I was not aware that Factory Talk (HMI) or a SCADA systems could program a PLC. Can you please explain?

dale_peterson said:

Ken - Unfortunately you can't do that if you want to use features in FactoryTalk. And a lot of SCADA systems can't live with the keyswitch solution. They need to be able to program remotely.

Click to expand...

You might want to rethink that because you have been terribly misinformed.

mtoecker said:

As for the backdoor password... If everyone knows, and it's google'able, what's the point of not posting it?

Click to expand...

Because the owner / provider of the forum has asked us not to. This includes the link you posted which was not cool.

If people are not smart enough to use Google on thier own then they need to pay Rockwell to come and unlock the PLC for them.

Don't post links like that on this forum please.

I receive certain bulletins and newsflashes from AB on a regular basis. This one I remember getting earlier this year.
It's somewhat irrelevant to the OP's question, but relevant to the discussion.

66684 - Client Software Authentication Security Vulnerability in PLC5® and SLC™ 5/0x Controllers

Access Level: Everyone
https://rockwellautomation.custhelp.com/app/answers/detail/a_id/66684

Note the reference, as Ken mentioned, to turning the processor key to the RUN position where possible to avoid communication vulnerabilities.
Also the use of Static Protection of Data Files to prevent changes to their address values over communications.

I also wanted to point out the password encryption option that was added to RSLogix 500/Micro at version 8.40 and above.

SLC/MicroLogix Unencrypted passwords are up to 10 digits numerical(0-9). Encrypted passwords are up to 10 alphanumerical characters(0-9, a-z, A-Z) and must include at least one letter.
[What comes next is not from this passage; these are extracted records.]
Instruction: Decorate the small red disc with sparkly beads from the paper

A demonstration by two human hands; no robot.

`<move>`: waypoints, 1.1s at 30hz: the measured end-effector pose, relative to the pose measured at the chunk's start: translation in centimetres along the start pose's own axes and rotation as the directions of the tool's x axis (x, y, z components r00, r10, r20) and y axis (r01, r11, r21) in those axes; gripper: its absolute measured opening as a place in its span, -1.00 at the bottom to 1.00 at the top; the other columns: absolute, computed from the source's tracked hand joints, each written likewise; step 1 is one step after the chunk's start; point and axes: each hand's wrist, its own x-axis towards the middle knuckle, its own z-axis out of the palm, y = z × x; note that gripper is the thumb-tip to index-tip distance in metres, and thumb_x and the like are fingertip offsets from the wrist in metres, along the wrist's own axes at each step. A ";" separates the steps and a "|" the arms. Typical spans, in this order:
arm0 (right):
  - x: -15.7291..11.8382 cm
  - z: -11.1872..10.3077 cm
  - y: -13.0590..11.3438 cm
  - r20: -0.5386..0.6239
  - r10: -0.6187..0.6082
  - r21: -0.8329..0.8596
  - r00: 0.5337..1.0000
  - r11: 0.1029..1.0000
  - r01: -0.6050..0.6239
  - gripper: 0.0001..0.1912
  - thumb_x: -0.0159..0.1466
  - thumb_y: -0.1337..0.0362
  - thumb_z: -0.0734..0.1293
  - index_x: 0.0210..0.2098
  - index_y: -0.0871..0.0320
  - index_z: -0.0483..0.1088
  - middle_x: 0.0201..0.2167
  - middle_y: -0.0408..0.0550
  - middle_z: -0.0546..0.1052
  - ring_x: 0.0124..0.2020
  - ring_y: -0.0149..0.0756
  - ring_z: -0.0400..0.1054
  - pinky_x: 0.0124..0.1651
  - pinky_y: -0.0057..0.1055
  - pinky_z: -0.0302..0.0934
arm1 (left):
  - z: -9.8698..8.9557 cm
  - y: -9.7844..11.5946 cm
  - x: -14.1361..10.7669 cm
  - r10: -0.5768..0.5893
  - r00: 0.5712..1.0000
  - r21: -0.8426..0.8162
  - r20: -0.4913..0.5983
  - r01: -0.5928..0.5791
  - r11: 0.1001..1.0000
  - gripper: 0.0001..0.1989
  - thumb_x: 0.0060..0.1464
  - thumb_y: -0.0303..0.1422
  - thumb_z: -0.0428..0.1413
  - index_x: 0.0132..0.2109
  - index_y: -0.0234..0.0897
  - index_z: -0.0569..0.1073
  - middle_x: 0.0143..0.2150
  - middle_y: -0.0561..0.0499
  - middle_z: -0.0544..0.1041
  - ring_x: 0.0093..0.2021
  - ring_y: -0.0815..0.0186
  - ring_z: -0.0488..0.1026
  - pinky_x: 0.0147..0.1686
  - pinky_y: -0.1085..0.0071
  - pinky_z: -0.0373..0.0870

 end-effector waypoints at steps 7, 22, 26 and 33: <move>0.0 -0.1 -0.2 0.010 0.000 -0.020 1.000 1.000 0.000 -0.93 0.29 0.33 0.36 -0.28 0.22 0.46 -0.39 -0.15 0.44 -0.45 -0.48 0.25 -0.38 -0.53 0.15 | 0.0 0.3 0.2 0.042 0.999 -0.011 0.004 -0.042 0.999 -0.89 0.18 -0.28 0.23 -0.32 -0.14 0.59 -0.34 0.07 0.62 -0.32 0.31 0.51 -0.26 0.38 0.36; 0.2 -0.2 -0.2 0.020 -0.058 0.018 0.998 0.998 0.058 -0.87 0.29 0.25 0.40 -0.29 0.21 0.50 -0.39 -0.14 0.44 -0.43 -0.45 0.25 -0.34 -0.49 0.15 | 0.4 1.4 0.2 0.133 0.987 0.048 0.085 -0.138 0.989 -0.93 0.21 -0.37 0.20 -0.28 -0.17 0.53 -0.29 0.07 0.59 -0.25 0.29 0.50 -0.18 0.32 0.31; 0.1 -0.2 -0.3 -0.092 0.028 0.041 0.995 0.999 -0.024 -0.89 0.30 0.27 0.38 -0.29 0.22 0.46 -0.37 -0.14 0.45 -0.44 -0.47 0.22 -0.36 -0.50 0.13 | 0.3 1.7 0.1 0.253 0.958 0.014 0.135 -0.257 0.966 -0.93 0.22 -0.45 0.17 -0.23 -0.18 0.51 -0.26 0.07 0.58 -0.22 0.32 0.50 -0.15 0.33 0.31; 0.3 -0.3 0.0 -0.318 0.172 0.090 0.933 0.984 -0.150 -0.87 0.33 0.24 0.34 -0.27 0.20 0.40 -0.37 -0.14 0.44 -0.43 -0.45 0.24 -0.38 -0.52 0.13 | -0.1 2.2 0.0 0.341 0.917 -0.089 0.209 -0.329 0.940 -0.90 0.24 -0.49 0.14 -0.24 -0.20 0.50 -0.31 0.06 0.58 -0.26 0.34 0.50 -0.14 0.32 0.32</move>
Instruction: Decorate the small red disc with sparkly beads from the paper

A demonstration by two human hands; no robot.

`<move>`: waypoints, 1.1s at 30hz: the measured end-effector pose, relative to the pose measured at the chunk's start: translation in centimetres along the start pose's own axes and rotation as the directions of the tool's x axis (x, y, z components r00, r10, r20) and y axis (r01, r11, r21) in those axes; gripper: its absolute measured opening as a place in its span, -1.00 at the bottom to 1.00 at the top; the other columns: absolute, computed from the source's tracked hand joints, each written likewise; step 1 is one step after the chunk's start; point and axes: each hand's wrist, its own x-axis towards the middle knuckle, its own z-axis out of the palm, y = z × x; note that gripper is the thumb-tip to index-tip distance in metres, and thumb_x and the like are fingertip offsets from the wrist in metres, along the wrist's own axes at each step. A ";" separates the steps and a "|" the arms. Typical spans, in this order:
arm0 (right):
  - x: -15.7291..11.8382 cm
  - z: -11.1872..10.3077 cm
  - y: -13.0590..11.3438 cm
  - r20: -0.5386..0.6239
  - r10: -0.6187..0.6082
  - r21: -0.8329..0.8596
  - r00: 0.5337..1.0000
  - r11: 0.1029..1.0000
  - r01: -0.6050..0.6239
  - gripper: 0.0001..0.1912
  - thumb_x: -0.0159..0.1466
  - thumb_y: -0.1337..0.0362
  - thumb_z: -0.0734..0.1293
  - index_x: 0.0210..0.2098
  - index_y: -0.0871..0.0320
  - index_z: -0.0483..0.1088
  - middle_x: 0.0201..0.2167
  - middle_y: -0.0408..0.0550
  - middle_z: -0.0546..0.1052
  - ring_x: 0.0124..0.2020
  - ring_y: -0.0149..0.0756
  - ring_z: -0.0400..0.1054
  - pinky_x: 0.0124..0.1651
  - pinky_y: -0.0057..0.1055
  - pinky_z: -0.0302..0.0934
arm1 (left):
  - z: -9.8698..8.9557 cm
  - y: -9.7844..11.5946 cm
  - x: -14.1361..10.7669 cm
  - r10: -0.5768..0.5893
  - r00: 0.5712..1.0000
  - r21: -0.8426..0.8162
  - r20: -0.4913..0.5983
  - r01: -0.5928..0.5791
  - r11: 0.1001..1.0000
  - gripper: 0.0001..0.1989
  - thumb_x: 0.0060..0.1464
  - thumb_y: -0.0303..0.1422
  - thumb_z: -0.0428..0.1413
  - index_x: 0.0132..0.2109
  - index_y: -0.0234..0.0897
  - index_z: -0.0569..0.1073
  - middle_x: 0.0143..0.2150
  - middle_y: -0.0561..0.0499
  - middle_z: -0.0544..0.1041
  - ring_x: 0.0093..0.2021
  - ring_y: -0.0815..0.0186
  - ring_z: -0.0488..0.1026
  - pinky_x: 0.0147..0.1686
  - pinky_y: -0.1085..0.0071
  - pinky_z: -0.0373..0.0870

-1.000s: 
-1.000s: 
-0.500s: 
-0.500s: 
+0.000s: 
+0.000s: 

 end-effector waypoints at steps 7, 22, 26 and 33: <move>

Encrypted passwords do add a little bit more security apart from being harder to crack. As some of you may be aware, Unencrypted numerical SLC/MicroLogix passwords may be 'found' using certain 'methods', which I wont publicly divulge. However, if you use the Encrypted password option, they cannot be found using the aforementioned 'methods'.

G.

Thanks very much for that Knowledgebase link ! It's nice to see that glaring security hole patched for the SLC/MicroLogix family controllers and RSLogix 500.

I want to clarify something I said earlier; I never claimed that ControlLogix is "secure by design" or inherently secure in every way. I said that there is no backdoor password in the controller, because there is no backdoor password in the controller.

I got a brief explanation from my local RA office of a new model of ControlLogix Ethernet module that includes an onboard encryption engine. Interesting stuff.